── Supplied information ──

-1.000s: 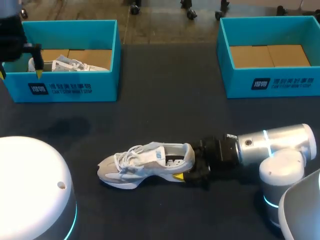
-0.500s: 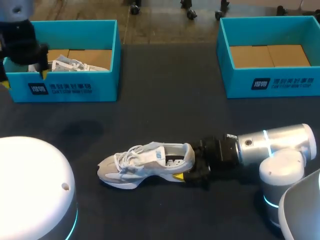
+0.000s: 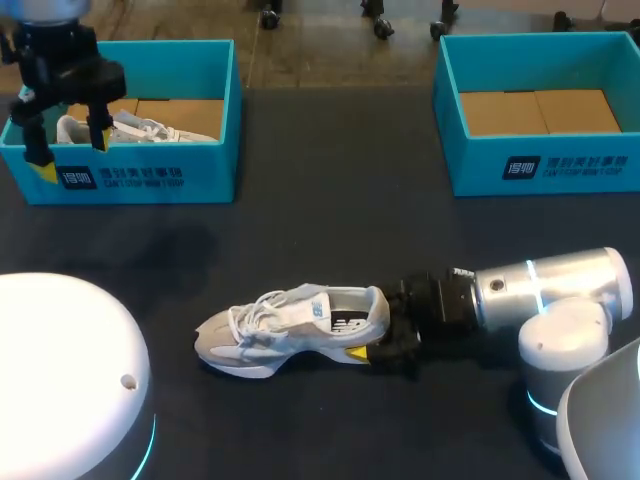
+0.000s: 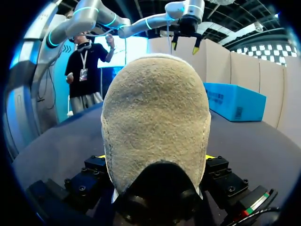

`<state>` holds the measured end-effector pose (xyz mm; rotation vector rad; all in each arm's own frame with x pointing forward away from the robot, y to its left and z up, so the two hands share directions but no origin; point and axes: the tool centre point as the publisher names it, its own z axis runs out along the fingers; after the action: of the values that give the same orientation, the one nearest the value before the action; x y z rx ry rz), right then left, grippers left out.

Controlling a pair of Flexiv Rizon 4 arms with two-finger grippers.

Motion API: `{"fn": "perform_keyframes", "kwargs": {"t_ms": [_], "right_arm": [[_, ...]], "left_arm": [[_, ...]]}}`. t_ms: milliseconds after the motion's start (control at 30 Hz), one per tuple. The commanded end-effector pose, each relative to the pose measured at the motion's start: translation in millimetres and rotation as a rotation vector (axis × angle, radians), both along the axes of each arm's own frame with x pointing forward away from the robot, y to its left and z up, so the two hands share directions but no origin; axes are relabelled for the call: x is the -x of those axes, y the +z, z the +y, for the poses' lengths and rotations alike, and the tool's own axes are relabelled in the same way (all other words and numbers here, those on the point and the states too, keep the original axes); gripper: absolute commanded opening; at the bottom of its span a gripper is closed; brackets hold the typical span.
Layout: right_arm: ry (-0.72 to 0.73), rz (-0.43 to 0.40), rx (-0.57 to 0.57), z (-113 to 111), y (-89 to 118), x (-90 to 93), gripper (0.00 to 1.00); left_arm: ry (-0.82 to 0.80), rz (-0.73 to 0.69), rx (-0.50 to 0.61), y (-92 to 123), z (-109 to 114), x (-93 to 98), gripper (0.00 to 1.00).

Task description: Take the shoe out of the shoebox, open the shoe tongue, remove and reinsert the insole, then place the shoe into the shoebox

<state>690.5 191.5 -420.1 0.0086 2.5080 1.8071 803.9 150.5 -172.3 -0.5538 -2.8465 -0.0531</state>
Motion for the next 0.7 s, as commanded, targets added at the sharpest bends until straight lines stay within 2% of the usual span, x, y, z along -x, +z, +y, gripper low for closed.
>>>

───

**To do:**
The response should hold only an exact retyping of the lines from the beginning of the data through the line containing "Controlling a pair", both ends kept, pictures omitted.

**Finished exercise:**
-1.000s: 
-0.500s: 
+0.000s: 
+0.000s: 

`<state>` holds the measured end-effector pose (xyz mm; rotation vector rad; all in each arm's own frame with x pointing forward away from the robot, y to its left and z up, so the two hands share directions but no origin; point and axes: the tool centre point as the publisher names it, its own z axis runs out along the fingers; after the action: of the values that give the same orientation, the one nearest the value before the action; x y z rx ry rz), right then left, grippers left out.

Controlling a pair of Flexiv Rizon 4 arms with two-finger grippers.

With this, the answer is complete.